**Problem**.
Transcribe the listing underneath, keeping each word exact and omitting the images.
■ ■ ■ ■ ■
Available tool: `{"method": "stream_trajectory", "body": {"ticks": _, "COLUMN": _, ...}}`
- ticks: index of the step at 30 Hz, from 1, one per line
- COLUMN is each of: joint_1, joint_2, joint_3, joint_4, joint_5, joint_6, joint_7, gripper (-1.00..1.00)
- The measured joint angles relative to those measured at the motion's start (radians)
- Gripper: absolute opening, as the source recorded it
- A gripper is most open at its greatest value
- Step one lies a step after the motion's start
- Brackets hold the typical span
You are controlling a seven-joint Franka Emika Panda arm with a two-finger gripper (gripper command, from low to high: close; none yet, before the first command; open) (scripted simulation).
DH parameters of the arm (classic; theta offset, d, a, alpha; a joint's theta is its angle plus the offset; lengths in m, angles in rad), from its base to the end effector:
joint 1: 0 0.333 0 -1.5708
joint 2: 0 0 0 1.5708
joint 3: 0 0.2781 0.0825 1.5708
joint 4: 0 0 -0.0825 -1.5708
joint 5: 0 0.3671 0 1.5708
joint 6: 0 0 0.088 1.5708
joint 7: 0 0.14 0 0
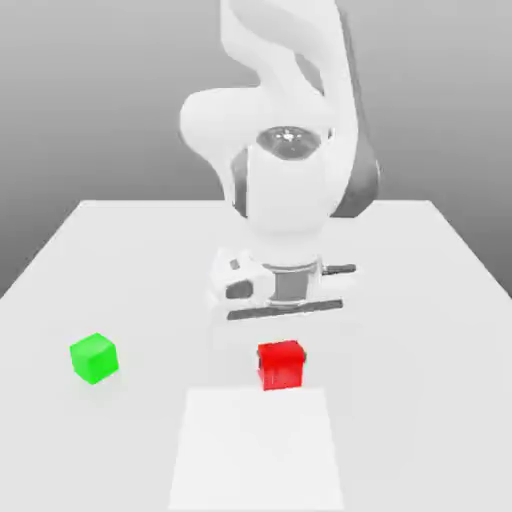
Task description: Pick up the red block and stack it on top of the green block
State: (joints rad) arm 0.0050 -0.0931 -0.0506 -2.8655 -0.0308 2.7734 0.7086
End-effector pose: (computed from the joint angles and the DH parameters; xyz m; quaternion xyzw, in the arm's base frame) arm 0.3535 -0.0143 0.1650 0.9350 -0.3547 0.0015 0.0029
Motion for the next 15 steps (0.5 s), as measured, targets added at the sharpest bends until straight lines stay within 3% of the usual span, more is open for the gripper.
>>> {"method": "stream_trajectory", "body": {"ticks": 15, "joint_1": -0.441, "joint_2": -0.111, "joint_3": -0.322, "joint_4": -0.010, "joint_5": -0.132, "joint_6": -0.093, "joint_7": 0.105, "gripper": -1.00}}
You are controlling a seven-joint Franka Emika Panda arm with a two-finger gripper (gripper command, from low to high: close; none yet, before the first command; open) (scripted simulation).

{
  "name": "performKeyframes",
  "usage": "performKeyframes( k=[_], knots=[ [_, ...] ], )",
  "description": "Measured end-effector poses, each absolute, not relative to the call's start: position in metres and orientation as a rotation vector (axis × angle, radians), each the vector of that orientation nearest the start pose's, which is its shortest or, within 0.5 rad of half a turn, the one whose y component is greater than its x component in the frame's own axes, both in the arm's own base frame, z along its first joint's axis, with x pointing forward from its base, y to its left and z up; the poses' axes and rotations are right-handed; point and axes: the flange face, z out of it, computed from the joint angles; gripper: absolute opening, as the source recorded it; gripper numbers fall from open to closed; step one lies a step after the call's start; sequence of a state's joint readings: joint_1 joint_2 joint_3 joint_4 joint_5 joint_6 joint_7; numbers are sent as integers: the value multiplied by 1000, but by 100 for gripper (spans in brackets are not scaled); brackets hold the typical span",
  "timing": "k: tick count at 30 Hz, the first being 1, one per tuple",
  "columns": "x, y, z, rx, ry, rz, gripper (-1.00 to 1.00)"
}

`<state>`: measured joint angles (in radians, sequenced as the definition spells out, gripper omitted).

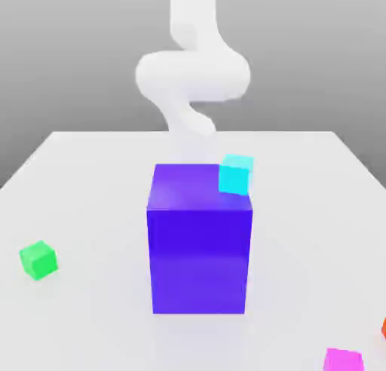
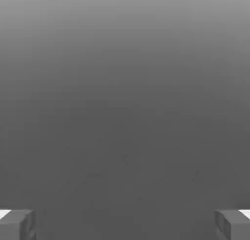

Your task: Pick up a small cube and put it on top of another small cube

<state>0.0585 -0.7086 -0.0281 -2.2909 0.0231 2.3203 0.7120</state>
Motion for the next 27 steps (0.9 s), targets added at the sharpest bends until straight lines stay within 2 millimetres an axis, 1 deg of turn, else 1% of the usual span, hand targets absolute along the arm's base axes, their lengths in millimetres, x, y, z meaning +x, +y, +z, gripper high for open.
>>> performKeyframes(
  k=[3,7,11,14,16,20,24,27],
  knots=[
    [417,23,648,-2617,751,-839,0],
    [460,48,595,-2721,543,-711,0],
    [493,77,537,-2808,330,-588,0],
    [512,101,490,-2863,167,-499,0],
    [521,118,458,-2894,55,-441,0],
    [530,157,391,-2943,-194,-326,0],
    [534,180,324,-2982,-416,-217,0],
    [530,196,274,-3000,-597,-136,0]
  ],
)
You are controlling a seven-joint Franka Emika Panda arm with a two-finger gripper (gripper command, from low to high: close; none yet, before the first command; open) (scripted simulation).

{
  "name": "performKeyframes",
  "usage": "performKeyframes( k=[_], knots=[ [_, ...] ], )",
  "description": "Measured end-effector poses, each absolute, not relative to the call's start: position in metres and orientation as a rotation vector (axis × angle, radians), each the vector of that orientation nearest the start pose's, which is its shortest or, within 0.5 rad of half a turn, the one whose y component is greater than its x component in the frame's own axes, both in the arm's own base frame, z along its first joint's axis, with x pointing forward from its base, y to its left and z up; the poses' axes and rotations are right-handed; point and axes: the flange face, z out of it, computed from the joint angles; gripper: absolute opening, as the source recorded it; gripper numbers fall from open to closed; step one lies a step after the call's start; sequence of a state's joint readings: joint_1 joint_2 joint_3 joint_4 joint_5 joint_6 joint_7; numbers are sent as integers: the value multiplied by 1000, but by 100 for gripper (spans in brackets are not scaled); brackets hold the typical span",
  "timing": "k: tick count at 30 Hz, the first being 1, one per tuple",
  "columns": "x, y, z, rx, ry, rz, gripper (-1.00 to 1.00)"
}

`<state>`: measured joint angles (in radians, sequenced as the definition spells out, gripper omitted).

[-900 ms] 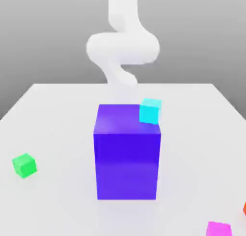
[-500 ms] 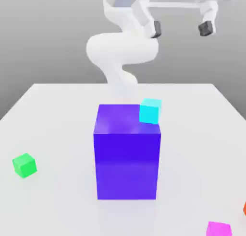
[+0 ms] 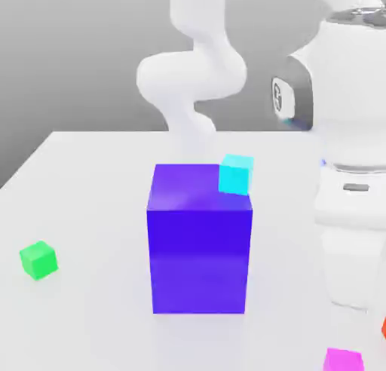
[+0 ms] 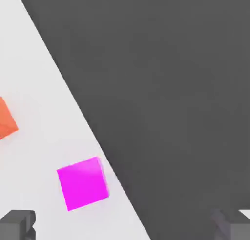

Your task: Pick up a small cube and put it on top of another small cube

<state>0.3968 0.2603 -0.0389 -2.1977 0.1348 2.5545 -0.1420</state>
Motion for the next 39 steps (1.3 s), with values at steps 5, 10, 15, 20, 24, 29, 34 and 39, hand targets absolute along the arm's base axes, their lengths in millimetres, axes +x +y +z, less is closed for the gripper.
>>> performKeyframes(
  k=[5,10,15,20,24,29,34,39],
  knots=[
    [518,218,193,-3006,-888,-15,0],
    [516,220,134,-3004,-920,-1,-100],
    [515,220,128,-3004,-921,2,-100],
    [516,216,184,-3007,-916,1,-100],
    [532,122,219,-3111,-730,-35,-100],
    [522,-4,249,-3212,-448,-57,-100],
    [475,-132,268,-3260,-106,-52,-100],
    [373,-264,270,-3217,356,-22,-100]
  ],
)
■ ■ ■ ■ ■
**Written solution**.
Available tool: `{"method": "stream_trajectory", "body": {"ticks": _, "COLUMN": _, ...}}`
- ticks: index of the step at 30 Hz, from 1, one per line
- COLUMN is each of: joint_1, joint_2, joint_3, joint_4, joint_5, joint_6, joint_7, gripper (-1.00..1.00)
- The measured joint angles relative to those measured at the motion's start (radians)
- Gripper: absolute opening, as the source recorded it
- A gripper is most open at its greatest value
- Step one lies a step after the motion's start
- Brackets hold the typical span
You are controlling a seven-joint Franka Emika Panda arm with a two-finger gripper (gripper command, from low to high: close; none yet, before the first command; open) (scripted simulation).
DH parameters of the arm (classic; theta offset, d, a, alpha; a joint's theta is its angle plus the offset; lengths in m, angles in rad), from its base to the end effector:
joint 1: 0 0.333 0 -1.5708
joint 2: 0 0 0 1.5708
joint 3: 0 0.2781 0.0825 1.5708
joint 4: 0 0 -0.0825 -1.5708
joint 5: 0 0.3671 0 1.5708
joint 6: 0 0 0.088 1.5708
joint 7: 0 0.14 0 0
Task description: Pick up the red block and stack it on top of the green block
State: (joints rad) arm 0.0050 -0.0931 -0.0506 -2.8655 -0.0308 2.7734 0.7086
End-effector pose: (computed from the joint angles and the DH parameters; xyz m; quaternion xyzw, in the arm's base frame) arm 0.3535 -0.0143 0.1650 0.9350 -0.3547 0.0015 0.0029
Motion for the next 15 steps (0.5 s), as measured, targets added at the sharpest bends until straight lines stay within 3% of the usual span, more is open for the gripper.
>>> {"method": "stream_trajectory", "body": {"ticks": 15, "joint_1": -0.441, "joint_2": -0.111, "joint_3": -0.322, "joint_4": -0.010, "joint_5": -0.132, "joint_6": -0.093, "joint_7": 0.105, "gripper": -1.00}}
You are controlling a seven-joint Franka Emika Panda arm with a two-finger gripper (gripper command, from low to high: close; none yet, before the first command; open) (scripted simulation).

{
  "name": "performKeyframes",
  "usage": "performKeyframes( k=[_], knots=[ [_, ...] ], )",
  "description": "Measured end-effector poses, each absolute, not relative to the call's start: position in metres and orientation as a rotation vector (axis × angle, radians), each the vector of that orientation nearest the start pose's, which is its shortest or, within 0.5 rad of half a turn, the one whose y component is greater than its x component in the frame's own axes, both in the arm's own base frame, z along its first joint's axis, with x pointing forward from its base, y to its left and z up; the poses' axes and rotations are right-handed; point and axes: the flange face, z out of it, computed from the joint angles; gripper: absolute opening, as the source recorded it; gripper numbers fall from open to closed; step one lies a step after the call's start; sequence of a state's joint readings: joint_1 joint_2 joint_3 joint_4 joint_5 joint_6 joint_7; numbers are sent as integers: the value multiplied by 1000, but by 100 for gripper (spans in brackets are not scaled); brackets hold the typical span",
  "timing": "k: tick count at 30 Hz, the first being 1, one per tuple",
  "columns": "x, y, z, rx, ry, rz, gripper (-1.00 to 1.00)"
}

`<state>`: measured joint angles (in radians, sequenced as the definition spells out, gripper omitted).


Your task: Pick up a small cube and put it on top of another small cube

<state>0.0585 -0.7086 -0.0281 -2.2909 0.0231 2.3203 0.7120</state>
Motion for the next 27 steps (0.9 s), targets added at the sharpest bends until straight lines stay within 2 millimetres an axis, 1 deg of turn, else 1% of the usual span, hand targets absolute along the arm's base axes, their lengths in millimetres, x, y, z meaning +x, +y, +z, gripper high for open.
>>> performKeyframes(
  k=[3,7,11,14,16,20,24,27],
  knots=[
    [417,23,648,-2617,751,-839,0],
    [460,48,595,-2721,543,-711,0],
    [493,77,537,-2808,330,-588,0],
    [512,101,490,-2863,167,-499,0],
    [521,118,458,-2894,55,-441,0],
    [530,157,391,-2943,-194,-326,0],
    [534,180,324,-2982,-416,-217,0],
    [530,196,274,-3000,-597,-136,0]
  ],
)
You are controlling a seven-joint Franka Emika Panda arm with a two-finger gripper (gripper command, from low to high: close; none yet, before the first command; open) (scripted simulation).

{
  "name": "performKeyframes",
  "usage": "performKeyframes( k=[_], knots=[ [_, ...] ], )",
  "description": "Measured end-effector poses, each absolute, not relative to the call's start: position in metres and orientation as a rotation vector (axis × angle, radians), each the vector of that orientation nearest the start pose's, which is its shortest or, within 0.5 rad of half a turn, the one whose y component is greater than its x component in the frame's own axes, both in the arm's own base frame, z along its first joint's axis, with x pointing forward from its base, y to its left and z up; the poses' axes and rotations are right-handed; point and axes: the flange face, z out of it, computed from the joint angles; gripper: absolute opening, as the source recorded it; gripper numbers fall from open to closed; step one lies a step after the call's start; sequence of a state's joint readings: joint_1 joint_2 joint_3 joint_4 joint_5 joint_6 joint_7; numbers are sent as integers: the value multiplied by 1000, but by 100 for gripper (spans in brackets are not scaled); brackets hold the typical span",
  "timing": "k: tick count at 30 Hz, the first being 1, one per tuple",
  "columns": "x, y, z, rx, ry, rz, gripper (-1.00 to 1.00)"
}

`<state>`: measured joint angles (in radians, sequenced as the definition spells out, gripper omitted).

[-900 ms] 
[-500 ms] 
[+0 ms] 
[+0 ms] 

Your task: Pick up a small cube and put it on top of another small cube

<state>0.3968 0.2603 -0.0389 -2.1977 0.1348 2.5545 -0.1420</state>
Motion for the next 39 steps (1.3 s), with values at steps 5, 10, 15, 20, 24, 29, 34 and 39, hand targets absolute along the arm's base axes, their lengths in millimetres, axes +x +y +z, less is closed for the gripper.
>>> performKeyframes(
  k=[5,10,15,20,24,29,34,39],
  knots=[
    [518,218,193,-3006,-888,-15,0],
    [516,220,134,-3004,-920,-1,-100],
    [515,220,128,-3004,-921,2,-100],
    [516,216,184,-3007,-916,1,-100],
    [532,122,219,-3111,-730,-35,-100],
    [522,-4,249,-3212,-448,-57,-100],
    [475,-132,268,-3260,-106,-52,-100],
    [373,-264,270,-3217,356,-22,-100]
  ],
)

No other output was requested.